# Metric Spaces and Topology

• Oct 13th 2009, 03:07 PM
CollegeMathKid
Metric Spaces and Topology
A and B are any sets in a metric space (X, d)
Prove that
(A U B )' = A' U B'

' meaning interior.

And then prove that

(A U B ) closure = A closure U B closure

I know that you have to prove it both ways, and that the proofs will be relativley similar, and I know that they are true.

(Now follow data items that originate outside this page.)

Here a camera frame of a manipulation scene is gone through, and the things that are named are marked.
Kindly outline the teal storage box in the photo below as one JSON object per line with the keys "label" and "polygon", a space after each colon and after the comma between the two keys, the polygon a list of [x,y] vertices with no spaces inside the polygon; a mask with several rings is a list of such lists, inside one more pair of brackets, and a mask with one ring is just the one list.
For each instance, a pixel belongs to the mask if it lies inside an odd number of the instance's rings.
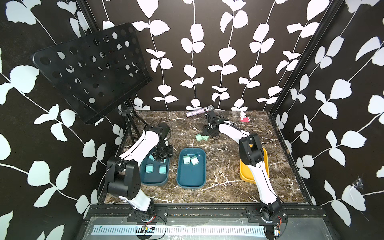
{"label": "teal storage box", "polygon": [[[199,163],[184,165],[183,156],[196,156]],[[206,153],[200,148],[185,148],[179,154],[177,183],[184,189],[200,189],[206,183]]]}
{"label": "teal storage box", "polygon": [[[140,166],[140,177],[141,182],[144,185],[147,186],[163,186],[168,181],[169,176],[169,161],[170,159],[166,159],[166,163],[160,163],[160,161],[152,161],[149,159],[149,155],[142,161]],[[154,172],[147,174],[146,173],[146,165],[153,164],[154,165]],[[167,166],[167,173],[165,175],[159,174],[159,167],[160,166]]]}

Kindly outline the yellow storage box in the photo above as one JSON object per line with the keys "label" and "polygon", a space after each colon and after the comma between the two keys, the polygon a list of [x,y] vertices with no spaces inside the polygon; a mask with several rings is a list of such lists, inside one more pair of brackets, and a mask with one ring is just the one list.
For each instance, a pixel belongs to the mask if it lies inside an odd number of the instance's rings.
{"label": "yellow storage box", "polygon": [[[263,151],[264,151],[264,163],[265,163],[266,173],[267,173],[268,178],[270,178],[268,153],[267,153],[267,150],[265,148],[263,148]],[[240,173],[240,178],[244,182],[251,183],[251,184],[256,183],[251,170],[249,169],[249,167],[247,165],[245,165],[243,163],[242,160],[240,160],[239,173]]]}

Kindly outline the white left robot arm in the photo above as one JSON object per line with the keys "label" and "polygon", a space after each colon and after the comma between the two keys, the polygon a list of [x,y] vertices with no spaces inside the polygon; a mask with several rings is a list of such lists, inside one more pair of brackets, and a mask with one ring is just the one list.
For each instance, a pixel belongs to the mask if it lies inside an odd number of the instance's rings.
{"label": "white left robot arm", "polygon": [[153,213],[153,200],[141,190],[140,166],[148,157],[161,162],[173,156],[169,143],[170,127],[166,123],[147,126],[140,138],[118,157],[107,162],[103,191],[127,201],[134,209]]}

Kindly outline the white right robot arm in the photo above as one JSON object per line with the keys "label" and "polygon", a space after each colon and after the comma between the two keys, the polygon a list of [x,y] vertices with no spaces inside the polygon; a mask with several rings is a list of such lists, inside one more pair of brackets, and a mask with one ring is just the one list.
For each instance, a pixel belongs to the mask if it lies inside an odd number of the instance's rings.
{"label": "white right robot arm", "polygon": [[242,163],[250,169],[257,185],[261,203],[261,214],[266,221],[271,221],[282,210],[281,200],[275,193],[267,174],[264,162],[264,149],[256,133],[246,132],[213,111],[205,111],[207,124],[203,127],[205,135],[217,137],[224,134],[239,145]]}

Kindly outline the pink white small box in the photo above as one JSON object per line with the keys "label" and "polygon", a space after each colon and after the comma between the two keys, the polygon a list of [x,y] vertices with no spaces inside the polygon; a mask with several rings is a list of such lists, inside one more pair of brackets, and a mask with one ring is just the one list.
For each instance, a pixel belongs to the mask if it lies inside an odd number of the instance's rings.
{"label": "pink white small box", "polygon": [[242,123],[249,123],[250,118],[246,116],[245,112],[240,112],[240,120]]}

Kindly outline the black music stand tripod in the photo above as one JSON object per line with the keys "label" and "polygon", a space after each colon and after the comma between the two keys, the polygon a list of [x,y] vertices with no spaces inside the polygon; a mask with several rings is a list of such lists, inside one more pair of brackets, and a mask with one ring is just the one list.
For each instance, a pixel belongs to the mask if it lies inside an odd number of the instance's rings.
{"label": "black music stand tripod", "polygon": [[144,124],[144,128],[148,126],[148,123],[138,115],[137,111],[133,107],[129,107],[127,103],[123,103],[121,107],[120,115],[124,117],[126,123],[126,133],[124,133],[124,139],[126,140],[129,136],[132,144],[134,144],[140,137],[141,133],[136,125],[135,119]]}

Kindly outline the black perforated music stand desk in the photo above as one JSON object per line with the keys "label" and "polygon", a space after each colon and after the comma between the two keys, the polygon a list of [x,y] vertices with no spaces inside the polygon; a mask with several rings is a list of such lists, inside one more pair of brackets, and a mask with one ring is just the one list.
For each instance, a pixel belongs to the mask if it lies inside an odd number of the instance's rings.
{"label": "black perforated music stand desk", "polygon": [[32,61],[87,125],[153,79],[131,23],[37,51]]}

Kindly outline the black front rail frame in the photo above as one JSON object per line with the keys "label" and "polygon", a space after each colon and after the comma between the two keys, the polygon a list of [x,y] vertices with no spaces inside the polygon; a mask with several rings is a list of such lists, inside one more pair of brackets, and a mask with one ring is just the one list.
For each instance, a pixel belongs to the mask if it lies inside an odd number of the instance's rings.
{"label": "black front rail frame", "polygon": [[270,223],[260,204],[156,204],[154,217],[129,205],[92,206],[78,240],[338,240],[321,207],[284,204]]}

I'm just really confused on where to get started
• Oct 13th 2009, 04:23 PM
Jose27
Quote:

Originally Posted by CollegeMathKid
A and B are any sets in a metric space (X, d)
Prove that
(A U B )' = A' U B'

' meaning interior.

This is not true: Take $\displaystyle X= \mathbb{R}$, $\displaystyle A=(0,1) \cap \mathbb{Q}$ $\displaystyle B= (0,1) \cap (\mathbb{R} - \mathbb{Q} )$ then $\displaystyle int(A)=int(B)=\emptyset$ but $\displaystyle int(A \cup B)=(0,1)$
• Oct 13th 2009, 04:42 PM
Plato
Quote:

Originally Posted by CollegeMathKid
A and B are any sets in a metric space (X, d)
Prove that
(A U B )' = A' U B', ' meaning interior.

That is false.
Let $\displaystyle A=[1,2]~\&~B=[2,3]$ then $\displaystyle 2\in(A\cup B)^o=(1,3)$.

BUT $\displaystyle 2\not\in A^o\cup B^o=(1,2)\cup(2,3)$.
• Oct 13th 2009, 05:59 PM
redsoxfan325
However, you should be able to prove that $\displaystyle int(A)\cup int(B)\subseteq int(A\cup B)$.